The federal government must scour its archives for millions of documents related to the Indian residential schools that operated in Canada for more than century – institutions where physical and sexual abuse was rampant and from which many students never returned.

An Ontario Superior Court judge ruled on Wednesday that it is not good enough for Ottawa to provide the Truth and Reconciliation Commission (TRC) with records that can be found in the active files of departments.

Most of the relevant documents were long ago sent to Library and Archives Canada (LAC) for storage, and Mr. Justice Stephen Goudge said the government must now retrieve them so that the commission can fulfill its mandate of compiling a historical record of the residential-schools experience.

Canada's obligation under a settlement agreement signed in 2006 with the school survivors, the government, the churches that ran the institutions, and others, is straightforward, Judge Goudge wrote.

"It is to provide all relevant documents to the TRC," which was created as part of the settlement agreement, he wrote. "The obligation is in unqualified language unlimited by where the documents are located within the government of Canada."

The department of Aboriginal Affairs has turned over a million records and promises hundreds of thousands more. But 23 other departments have refused to do likewise. It is estimated that millions of school-related documents in the archives could occupy 6.5 kilometres of shelf space, and finding them could cost as much $100-million.

Justice department lawyers said employees of the TRC were welcome to search the archives themselves. But the commission, which is running on a budget of $60-million over five years, says it has neither the money nor the resources to do so.

Aboriginal Affairs Minister John Duncan said on Wednesday that the government is reviewing Judge Goudge's ruling.

"The decision is anything but clear cut," Mr. Duncan told the Commons. "The discussion in terms of relevant documents is left somewhat open by the judge. We believe that we have been meeting the spirit and intent, but if there is a slightly different interpretation, we will obviously meet the spirit and intent of the judge's decision."

That suggests the government may be contemplating an appeal.

Julian Falconer, the commission's lawyer, said any appeal would be "unfortunate" and urged the government not to engage in gamesmanship.

"Canada may well have thought that it was honouring the agreement even though it did not turn over the federal archives. But that state of ignorance is no longer available to them," Mr. Falconer said in a telephone interview.

"The obligation to turn over the federal archives is unequivocal," he said. "There is nothing unclear about the judgment. This is about control over history. And Canada has to be willing to relinquish control over the history that is residential schools to the survivors and their families as was contemplated in the agreement."

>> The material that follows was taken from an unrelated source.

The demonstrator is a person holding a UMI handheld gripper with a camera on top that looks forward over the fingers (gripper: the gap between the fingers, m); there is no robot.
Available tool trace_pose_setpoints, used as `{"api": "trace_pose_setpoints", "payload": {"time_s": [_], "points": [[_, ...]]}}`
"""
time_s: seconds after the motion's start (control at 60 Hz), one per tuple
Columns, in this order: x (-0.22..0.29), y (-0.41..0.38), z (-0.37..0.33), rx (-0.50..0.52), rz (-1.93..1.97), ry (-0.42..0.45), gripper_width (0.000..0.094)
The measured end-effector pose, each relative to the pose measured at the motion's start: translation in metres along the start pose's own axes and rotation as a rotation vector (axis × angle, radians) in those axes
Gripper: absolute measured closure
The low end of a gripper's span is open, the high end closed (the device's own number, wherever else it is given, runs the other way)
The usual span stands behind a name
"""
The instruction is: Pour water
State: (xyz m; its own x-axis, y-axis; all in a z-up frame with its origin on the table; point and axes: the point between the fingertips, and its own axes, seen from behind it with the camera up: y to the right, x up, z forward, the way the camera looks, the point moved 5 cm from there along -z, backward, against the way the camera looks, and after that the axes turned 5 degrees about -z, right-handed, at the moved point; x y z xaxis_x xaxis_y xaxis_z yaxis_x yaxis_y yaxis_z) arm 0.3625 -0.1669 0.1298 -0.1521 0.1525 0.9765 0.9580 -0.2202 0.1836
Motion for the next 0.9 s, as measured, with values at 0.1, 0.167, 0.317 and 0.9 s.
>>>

Mr. Justice Murray Sinclair, the chairman of the TRC, said in a statement that he welcomed the decision. "We're grateful to be able to continue the commission's work of gathering and protecting for future generations documents that are relevant to the history of the Indian residential schools in Canada," Judge Sinclair said.

Shawn Atleo, National Chief of the Assembly of First Nations, called the ruling a significant victory. "Reconciliation is about achieving real change that must come from increased and improved understanding of our shared history," he said. "These documents are essential to the truth-telling and truth-sharing work of the TRC, and all of us."

About 150,000 aboriginal children attended the schools during the 130 years they were in operation – many of them forced away from their families as part of a campaign to "take the Indian out of the child."

Prime Minister Stephen Harper apologized in 2008 on behalf of the federal government for the residential-schools experience, but the Assembly of First Nations says the refusal to release the documents could undermine that gesture.